Das sind einige Punkte allgemeiner Art zum Teil A und der hier zu beschließenden Dinge. Mein Anliegen ist es, Sie zu bitten, im Sinne von Herrn Lob und Herrn Holfelder, die das hier vorgetragen haben, so schnell wie möglich die notwendige Änderung der Weiterbildungsordnung zu ermöglichen, um den Jüngeren, die beispielsweise in der Orthopädie/Unfallchirurgie - es gibt auch andere Beispiele - eine Ausbildung suchen, einen Weg zu ebnen und auch hier eine sinnvoll begonnene Annäherung zwischen zwei Fächern entsprechend zu unterstützen.

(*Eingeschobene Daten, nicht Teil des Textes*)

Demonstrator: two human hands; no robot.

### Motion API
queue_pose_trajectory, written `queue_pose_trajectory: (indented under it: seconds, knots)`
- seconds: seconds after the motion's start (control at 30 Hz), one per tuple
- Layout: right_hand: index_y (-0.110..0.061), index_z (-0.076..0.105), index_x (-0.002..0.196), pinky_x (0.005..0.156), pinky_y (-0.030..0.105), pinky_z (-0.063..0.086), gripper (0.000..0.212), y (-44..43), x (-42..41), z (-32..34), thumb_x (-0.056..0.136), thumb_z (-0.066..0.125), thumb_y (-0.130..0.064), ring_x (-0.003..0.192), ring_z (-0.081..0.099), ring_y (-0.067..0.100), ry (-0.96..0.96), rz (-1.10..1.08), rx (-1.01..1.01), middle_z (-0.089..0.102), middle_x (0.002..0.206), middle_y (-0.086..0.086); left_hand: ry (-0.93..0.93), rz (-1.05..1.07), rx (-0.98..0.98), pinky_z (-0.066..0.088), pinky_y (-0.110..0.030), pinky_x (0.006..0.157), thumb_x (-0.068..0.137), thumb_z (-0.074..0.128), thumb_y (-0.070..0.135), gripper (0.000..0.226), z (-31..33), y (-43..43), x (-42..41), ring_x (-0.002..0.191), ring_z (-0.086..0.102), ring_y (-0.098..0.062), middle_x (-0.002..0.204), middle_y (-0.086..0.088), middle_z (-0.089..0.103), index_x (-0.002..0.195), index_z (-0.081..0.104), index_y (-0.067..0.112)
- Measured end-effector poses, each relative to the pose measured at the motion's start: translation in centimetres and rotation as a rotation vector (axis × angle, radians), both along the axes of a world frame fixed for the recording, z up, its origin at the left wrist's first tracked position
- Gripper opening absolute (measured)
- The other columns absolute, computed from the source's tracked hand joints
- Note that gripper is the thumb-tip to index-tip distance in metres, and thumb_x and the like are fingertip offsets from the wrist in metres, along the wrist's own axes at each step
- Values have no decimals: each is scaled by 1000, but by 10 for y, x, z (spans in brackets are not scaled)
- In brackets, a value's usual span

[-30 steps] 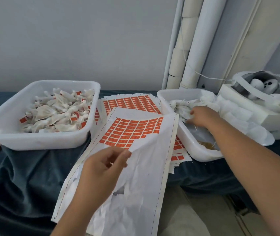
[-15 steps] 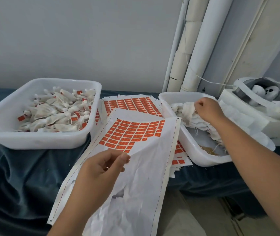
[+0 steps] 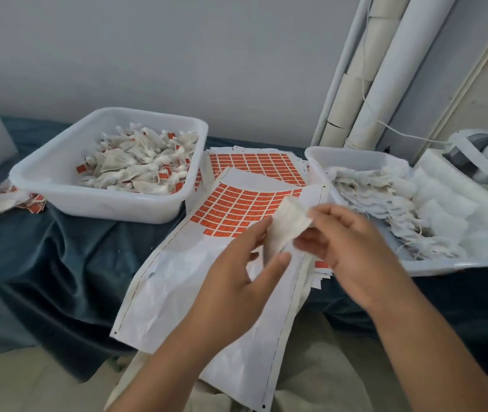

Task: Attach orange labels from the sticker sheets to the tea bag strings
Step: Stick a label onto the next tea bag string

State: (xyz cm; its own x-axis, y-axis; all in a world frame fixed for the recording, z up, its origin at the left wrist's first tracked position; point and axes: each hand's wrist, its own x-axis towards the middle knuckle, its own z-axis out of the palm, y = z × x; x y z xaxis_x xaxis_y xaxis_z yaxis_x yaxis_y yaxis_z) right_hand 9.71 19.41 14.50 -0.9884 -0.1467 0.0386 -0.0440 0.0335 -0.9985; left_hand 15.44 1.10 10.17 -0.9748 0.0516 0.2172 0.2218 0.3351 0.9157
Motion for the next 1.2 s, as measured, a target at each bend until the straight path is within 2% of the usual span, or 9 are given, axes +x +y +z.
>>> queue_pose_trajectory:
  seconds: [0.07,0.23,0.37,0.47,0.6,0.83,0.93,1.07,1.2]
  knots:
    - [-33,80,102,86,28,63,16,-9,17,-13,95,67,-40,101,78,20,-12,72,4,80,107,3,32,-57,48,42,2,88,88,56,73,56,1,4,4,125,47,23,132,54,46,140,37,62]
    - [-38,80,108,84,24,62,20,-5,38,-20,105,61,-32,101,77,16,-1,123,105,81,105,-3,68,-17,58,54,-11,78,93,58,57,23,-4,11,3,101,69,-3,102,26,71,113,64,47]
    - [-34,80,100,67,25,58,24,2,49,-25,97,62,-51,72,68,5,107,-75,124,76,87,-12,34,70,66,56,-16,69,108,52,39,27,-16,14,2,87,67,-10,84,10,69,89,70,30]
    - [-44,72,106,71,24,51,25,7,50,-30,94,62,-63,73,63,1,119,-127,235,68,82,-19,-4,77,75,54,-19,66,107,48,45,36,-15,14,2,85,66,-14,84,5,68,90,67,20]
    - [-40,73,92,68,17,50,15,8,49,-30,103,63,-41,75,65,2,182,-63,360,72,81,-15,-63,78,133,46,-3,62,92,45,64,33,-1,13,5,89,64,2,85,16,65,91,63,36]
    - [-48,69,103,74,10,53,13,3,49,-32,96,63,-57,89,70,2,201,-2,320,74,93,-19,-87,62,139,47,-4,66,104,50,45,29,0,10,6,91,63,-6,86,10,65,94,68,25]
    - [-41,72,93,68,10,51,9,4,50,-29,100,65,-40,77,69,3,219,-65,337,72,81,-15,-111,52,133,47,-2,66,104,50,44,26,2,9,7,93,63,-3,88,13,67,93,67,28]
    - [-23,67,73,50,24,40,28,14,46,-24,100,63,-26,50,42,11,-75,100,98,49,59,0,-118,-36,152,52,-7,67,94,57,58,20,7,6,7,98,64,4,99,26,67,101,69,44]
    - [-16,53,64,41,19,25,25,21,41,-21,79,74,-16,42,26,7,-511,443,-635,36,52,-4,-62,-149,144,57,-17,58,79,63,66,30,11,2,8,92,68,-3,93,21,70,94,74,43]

Die AWMF würde es sehr begrüßen, wenn dies gemeinsam mit den Kammern geschähe, denn wir betrachten uns sozusagen als der wissenschaftliche Zwillingsbruder, wenn ich es einmal so ausdrücken darf.

Vielen Dank.

(Beifall)

Prof. Dr. Hoppe, Präsident:

Vielen Dank, Herr Professor Encke, für Ihre Ausführungen, Ihre klaren Voten. Die Kontaktaufnahme und die ständige Zusammenarbeit zwischen der AWMF und der Bundesärztekammer wird sorgfältig gepflegt werden.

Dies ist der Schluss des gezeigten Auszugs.